A irresponsabilidade existe em toda parte e os irresponsáveis povoam o mundo nas suas mais diversas formas de organização e ajuntamento, da família ao ambiente de trabalho, do clube de futebol às instituições teoricamente mais rígidas, como as igrejas religiosas e os poderes constituídos do sistema democrático e republicano.
No Brasil, assim como em qualquer lugar do planeta, erros em procedimentos pré e pós-judicial são cometidos dia sim, dia não, ora involuntariamente, ora de plena e desligada consciência. Tanto nas fases preliminares – no âmbito da investigação policial ou da denúncia pelo Ministério Público -, como no andamento do feito judicial junto aos tribunais, multiplicam-se perigosamente os procedimentos equivocados, nascidos quase sempre do desconhecimento de fundamentos e de ritos legais, inobservância de regras elementares do Direito e – o que é mais alarmante – até da má fé.
Muitas vezes, os danos ou prejuízos morais e financeiros decorrentes de erros ou encaminhamentos com erros interpretativos são de tamanho vulto que não há socorros compensatórios suficientes ou capazes de repará-los. Um exemplo dos mais conhecidos no País é o caso dos irmãos Naves, de Minas Gerais, acusados e condenados à prisão por um crime que não haviam cometido.
Os Naves ficaram presos de 1938 a 1953. Quando a inocência de ambos foi reconhecida e a ordem de soltura executada, já se haviam passado 15 anos. E nenhuma indenização financeira, como a que lhes foi concedida, seria capaz de trazer de volta a juventude e o vigor dos sonhos pisados pelo tempo de dor e envelhecimento na prisão.

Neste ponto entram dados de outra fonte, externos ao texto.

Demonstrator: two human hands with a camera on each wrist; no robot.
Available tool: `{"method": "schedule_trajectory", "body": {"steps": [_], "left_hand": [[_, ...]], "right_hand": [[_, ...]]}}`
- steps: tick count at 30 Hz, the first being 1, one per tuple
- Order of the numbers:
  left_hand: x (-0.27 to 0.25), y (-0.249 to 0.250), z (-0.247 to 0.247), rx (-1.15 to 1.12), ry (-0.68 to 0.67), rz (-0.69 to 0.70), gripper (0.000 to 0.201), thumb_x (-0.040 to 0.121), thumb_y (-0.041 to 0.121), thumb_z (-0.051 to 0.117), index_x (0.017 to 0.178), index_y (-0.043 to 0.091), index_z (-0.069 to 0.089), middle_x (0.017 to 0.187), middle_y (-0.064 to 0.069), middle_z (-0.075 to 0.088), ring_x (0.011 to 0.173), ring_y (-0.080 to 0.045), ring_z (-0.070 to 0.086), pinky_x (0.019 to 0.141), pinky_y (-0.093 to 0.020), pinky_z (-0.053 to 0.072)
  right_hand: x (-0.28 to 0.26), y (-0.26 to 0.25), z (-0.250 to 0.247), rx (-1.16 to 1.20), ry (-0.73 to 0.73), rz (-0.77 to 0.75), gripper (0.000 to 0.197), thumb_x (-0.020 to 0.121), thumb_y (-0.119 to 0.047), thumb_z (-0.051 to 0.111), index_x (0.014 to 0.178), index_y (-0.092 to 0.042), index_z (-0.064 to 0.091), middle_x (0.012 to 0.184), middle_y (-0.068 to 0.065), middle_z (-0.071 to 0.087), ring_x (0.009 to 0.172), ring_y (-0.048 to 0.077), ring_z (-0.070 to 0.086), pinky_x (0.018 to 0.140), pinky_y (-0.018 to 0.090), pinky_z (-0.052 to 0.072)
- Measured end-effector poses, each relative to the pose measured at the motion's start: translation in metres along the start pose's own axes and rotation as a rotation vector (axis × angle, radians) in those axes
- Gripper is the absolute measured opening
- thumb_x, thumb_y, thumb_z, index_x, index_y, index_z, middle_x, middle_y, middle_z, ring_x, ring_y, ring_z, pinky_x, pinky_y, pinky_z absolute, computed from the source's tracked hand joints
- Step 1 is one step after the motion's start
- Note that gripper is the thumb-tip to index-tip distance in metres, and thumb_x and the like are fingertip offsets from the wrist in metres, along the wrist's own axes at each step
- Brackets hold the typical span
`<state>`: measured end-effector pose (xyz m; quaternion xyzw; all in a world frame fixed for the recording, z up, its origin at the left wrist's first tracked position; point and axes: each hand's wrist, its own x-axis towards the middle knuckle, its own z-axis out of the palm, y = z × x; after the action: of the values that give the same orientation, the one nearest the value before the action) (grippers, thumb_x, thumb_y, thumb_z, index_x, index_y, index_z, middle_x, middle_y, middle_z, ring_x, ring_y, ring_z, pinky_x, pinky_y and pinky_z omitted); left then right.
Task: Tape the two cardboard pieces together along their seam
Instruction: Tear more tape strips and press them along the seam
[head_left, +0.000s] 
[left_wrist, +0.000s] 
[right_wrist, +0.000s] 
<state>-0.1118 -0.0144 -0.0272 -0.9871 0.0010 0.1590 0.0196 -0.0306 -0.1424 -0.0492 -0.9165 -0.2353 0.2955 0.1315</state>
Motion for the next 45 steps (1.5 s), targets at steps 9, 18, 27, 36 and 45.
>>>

Foram vítimas de erros na acusação que fomentaram outros erros no processo e no julgamento.
Durante o 24º Seminário Internacional de Ciências Criminais, promovido em São Paulo pelo Instituto Brasileiro de Ciências Criminais (IBCCrim), em 2018, duas mulheres, as criminalistas Maíra Fernandes e Dora Cavalcanti, salientaram que as principais causas de erros judiciais são “falsas acusações, reconhecimento errado do autor do crime, perícias imprecisas, abusos de agentes estatais e confissões forçadas, muitas vezes obtidas mediante tortura”.
É por essas e outras que o Brasil de hoje precisa conhecer regramentos básicos da lei e prestar atenção no comportamento e nas intervenções aqueles encarregados de aplicá-las em seus respectivos domínios. As matérias do site The Intercept Brazil sobre as mensagens trocadas entre duas conhecidas e respeitáveis figuras públicas, o juiz Sérgio Moro (hoje ministro da Justiça) e o procurador do Ministério Público Federal, Deltan Dallagnol, contêm revelações que acendem o temor pela estabilidade do estado de direito democrático.
Independentemente da responsabilidade penal do ex-presidente Lula, que não é inimputável como qualquer pessoa, as conversas por meio do aplicativo Telegram dão a ideia de que erros grosseiros em procedimentos nada profissionais e nem republicanos podem estar sendo cometidos em outras praças e envolvendo pessoas que não dispõem de visibilidade e nem de defesas jurídicas credenciadas à semelhança do ex-presidente.
Assim, a mão pesada de procedimentos mal esclarecidos e que juridicamente são passíveis de duros questionamentos, lançou no domingo, com a escora midiática de um dos programas globais de maior repercussão, uma pesadíssima pedra de suspeição e pré-julgamento sobre os ombros, a moral e a tranquilidade de um jovem.
Não importa se é filho do governador ou o pintor de meio-fio. Qualquer cidadão precisa ter seus direitos assegurados e não ser exposto à sentença condenatória sugerida por reportagens que, conforme se demonstrou, são requentadas e enfatizadas na desfiguração da imagem da pessoa. A Justiça precisa que a verdade se manifeste, por si, e não pela vontade que convém a cada um.